BRIEF: Using the data that follows, give the number of lines in which the word "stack" occurs. Write only the number.

INFORMATION SUPPLIED:
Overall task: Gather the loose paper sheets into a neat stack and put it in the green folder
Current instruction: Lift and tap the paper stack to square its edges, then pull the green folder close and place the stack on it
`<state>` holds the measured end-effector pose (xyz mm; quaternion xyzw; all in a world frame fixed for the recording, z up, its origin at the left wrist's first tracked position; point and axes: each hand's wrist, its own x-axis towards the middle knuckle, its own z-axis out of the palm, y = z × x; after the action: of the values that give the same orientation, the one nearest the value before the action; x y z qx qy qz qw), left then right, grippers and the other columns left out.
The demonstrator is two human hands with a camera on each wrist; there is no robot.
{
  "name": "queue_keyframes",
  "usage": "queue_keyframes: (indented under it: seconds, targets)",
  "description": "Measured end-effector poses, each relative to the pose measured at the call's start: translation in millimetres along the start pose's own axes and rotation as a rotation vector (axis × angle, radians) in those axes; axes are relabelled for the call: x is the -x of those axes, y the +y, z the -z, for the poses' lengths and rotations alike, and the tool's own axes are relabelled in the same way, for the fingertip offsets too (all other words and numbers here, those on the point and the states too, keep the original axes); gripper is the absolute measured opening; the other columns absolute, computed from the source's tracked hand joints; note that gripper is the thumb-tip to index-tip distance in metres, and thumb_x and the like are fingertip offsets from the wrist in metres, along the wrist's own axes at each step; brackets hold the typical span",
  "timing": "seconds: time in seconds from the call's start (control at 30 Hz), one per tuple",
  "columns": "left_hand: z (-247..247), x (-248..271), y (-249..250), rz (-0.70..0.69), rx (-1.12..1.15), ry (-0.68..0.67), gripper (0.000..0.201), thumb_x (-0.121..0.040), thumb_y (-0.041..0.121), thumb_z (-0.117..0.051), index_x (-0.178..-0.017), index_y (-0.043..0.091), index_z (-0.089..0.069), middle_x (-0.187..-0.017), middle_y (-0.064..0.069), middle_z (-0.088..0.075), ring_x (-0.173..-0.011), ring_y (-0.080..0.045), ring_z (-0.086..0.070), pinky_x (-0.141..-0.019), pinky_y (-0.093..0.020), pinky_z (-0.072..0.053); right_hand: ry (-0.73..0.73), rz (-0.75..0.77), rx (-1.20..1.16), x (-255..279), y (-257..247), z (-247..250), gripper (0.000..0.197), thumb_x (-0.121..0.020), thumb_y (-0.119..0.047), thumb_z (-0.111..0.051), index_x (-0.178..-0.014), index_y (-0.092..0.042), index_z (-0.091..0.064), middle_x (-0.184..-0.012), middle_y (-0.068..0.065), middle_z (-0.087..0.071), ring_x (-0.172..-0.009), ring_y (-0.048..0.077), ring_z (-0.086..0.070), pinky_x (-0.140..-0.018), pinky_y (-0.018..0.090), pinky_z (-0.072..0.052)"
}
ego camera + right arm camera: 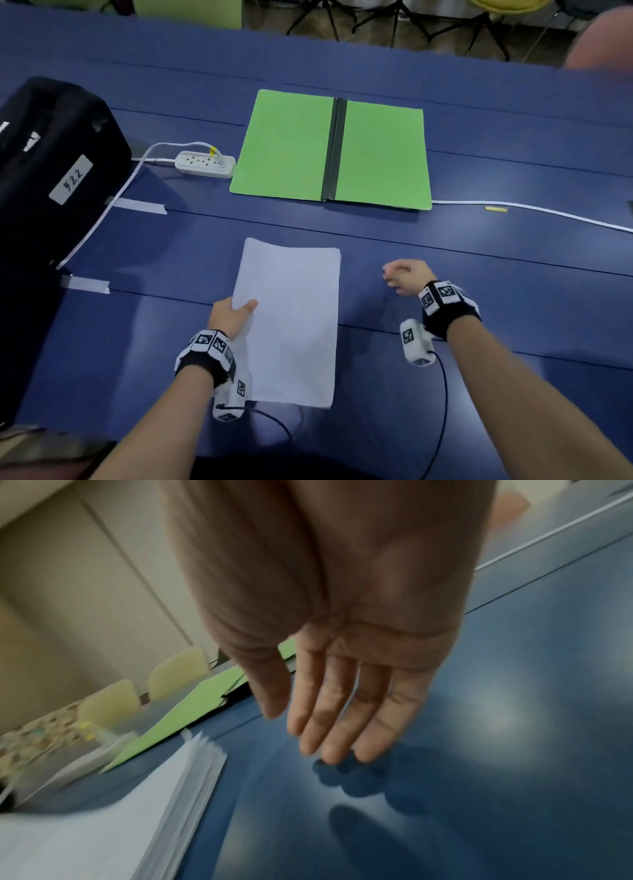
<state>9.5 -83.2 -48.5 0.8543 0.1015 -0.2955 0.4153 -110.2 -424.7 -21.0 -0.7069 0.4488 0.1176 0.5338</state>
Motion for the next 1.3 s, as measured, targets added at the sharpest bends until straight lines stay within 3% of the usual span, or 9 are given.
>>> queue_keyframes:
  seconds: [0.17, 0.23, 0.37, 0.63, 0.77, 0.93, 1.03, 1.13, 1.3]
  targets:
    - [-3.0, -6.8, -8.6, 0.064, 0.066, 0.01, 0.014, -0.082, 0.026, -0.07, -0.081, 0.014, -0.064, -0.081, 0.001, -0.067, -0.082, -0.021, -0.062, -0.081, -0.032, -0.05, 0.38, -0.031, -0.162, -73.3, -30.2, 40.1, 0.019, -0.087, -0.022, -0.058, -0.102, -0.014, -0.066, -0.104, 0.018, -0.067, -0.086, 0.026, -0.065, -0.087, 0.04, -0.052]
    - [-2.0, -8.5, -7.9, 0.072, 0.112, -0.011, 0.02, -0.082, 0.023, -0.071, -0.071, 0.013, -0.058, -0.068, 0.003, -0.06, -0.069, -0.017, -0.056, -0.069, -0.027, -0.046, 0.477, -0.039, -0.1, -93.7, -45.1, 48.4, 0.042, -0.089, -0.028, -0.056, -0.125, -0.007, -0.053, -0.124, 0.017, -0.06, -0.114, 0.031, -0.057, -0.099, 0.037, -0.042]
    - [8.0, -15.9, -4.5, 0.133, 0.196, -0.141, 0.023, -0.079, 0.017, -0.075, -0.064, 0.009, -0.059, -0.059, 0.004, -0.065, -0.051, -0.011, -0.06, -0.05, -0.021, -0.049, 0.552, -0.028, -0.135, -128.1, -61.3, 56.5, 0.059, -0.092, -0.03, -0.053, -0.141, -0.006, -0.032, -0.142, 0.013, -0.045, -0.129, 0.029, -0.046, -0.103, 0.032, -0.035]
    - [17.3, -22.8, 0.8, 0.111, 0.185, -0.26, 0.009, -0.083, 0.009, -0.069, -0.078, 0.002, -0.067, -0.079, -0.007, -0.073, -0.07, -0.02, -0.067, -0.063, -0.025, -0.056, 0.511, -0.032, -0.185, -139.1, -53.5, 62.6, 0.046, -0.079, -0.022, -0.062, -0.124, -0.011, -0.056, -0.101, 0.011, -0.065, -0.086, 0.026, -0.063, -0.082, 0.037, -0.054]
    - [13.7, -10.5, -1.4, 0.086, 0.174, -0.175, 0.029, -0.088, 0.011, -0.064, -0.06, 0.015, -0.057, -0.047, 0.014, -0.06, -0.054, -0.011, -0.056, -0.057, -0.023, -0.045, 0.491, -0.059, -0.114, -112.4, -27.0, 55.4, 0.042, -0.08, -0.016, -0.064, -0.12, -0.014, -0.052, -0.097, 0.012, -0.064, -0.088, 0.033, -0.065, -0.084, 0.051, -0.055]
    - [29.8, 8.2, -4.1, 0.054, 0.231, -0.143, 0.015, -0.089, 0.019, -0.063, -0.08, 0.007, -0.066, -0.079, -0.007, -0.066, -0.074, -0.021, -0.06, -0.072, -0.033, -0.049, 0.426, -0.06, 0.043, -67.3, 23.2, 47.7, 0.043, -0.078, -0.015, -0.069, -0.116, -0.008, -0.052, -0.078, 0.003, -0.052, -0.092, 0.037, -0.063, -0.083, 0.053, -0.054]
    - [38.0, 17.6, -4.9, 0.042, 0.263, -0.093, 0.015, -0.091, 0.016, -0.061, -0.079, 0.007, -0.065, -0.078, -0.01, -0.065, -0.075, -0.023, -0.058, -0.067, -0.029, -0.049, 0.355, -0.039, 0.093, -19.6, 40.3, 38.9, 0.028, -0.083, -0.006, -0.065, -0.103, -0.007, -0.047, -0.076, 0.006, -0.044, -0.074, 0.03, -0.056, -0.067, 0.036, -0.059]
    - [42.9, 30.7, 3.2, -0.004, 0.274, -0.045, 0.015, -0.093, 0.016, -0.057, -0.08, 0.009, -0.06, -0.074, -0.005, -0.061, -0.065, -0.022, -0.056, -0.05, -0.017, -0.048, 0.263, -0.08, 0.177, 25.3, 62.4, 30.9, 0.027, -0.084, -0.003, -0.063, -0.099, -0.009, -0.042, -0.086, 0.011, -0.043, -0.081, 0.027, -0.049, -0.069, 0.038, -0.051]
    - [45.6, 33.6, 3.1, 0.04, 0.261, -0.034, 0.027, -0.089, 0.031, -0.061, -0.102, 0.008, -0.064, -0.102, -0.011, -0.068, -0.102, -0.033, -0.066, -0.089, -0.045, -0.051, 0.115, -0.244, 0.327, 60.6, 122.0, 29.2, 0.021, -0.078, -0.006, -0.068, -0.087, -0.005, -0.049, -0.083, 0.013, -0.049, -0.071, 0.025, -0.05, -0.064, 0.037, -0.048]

TASK ANSWER: 2